The studies enrolled 1,118 patients after abdominoplasty and 1,073 after bunionectomy. Participants were randomized after surgery to suzetrigine 100 mg followed by 50 mg every 12 hours, hydrocodone bitartrate/acetaminophen 5/325 mg every 6 hours, or placebo for 48 hours. Suzetrigine is an oral nonopioid small molecule that selectively inhibits NaV1.8. The primary endpoint was SPID48, a time-weighted sum of pain intensity difference on the numeric pain rating scale from 0 to 48 hours versus placebo.

Both trials met the primary endpoint on SPID48 versus placebo. After abdominoplasty, the least squares mean difference was 48.4, with a 95% CI of 33.6 to 63.1 and P < 0.0001. After bunionectomy, the corresponding difference was 29.3, with a 95% CI of 14.0 to 44.6 and P = 0.0002. Neither trial met the first key secondary endpoint of superiority versus hydrocodone bitartrate/acetaminophen on SPID48. The authors characterized pain reduction with suzetrigine as similar to that seen with hydrocodone bitartrate/acetaminophen.
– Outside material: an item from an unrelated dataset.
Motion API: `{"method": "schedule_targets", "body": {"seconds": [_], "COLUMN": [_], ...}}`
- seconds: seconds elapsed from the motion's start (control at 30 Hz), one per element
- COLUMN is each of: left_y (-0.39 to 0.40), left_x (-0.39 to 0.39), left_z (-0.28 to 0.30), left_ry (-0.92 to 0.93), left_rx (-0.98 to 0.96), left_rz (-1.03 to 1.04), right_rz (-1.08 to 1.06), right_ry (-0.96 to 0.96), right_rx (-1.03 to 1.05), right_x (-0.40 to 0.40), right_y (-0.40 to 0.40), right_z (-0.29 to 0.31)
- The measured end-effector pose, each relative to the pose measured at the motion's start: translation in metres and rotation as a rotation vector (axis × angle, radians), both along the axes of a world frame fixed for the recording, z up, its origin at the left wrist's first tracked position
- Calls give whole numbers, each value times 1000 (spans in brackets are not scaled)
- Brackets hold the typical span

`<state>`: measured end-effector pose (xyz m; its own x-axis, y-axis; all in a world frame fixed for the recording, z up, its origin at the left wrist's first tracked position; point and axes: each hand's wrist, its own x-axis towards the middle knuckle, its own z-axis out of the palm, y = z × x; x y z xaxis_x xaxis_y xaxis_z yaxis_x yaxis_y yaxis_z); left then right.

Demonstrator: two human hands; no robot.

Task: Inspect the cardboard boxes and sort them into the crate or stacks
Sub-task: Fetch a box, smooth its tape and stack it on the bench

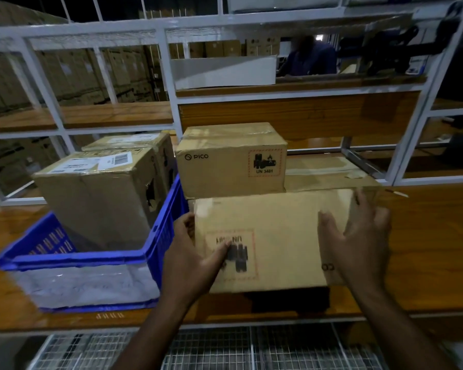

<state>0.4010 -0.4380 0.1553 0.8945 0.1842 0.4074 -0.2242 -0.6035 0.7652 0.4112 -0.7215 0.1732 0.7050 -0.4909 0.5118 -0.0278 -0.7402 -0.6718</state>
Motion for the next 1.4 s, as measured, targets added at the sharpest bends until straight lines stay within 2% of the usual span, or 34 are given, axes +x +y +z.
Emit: {"method": "schedule_targets", "body": {"seconds": [0.1,0.3,0.47,0.53,0.6,0.7,0.8,0.93,1.07,1.23,1.4], "left_y": [0,6,8,4,-6,-29,-41,-40,-44,-51,-49], "left_x": [-11,-14,-6,4,11,19,21,21,29,37,48], "left_z": [-21,-39,-45,-44,-36,-28,-37,-40,-31,-25,-24], "left_ry": [11,75,183,101,37,91,99,123,136,104,101], "left_rx": [-23,109,309,446,568,663,781,793,786,785,753], "left_rz": [-4,44,42,34,-48,-261,-301,-279,-262,-345,-339], "right_rz": [12,45,97,76,120,310,359,332,299,496,464], "right_ry": [21,187,291,221,162,179,156,130,191,210,266], "right_rx": [95,62,-74,-246,-381,-402,-414,-398,-398,-441,-414], "right_x": [-10,-22,-19,-16,-11,-4,-1,1,12,17,20], "right_y": [3,8,10,12,19,43,60,56,61,72,70], "right_z": [-16,-55,-71,-68,-60,-53,-63,-64,-49,-47,-43]}}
On the timing endpoint, suzetrigine produced a faster time to a 2-point or greater reduction in numeric pain rating scale versus placebo in both trials. After abdominoplasty, the times were 119 minutes with suzetrigine and 480 minutes with placebo, with nominal P < 0.0001. After bunionectomy, the times were 240 minutes and 480 minutes, respectively, with nominal P = 0.0016. Adverse events were similar to those seen in postsurgical settings and were mild to moderate in severity.

These findings reflect the reported postoperative outcomes over 48 hours in the two surgical cohorts.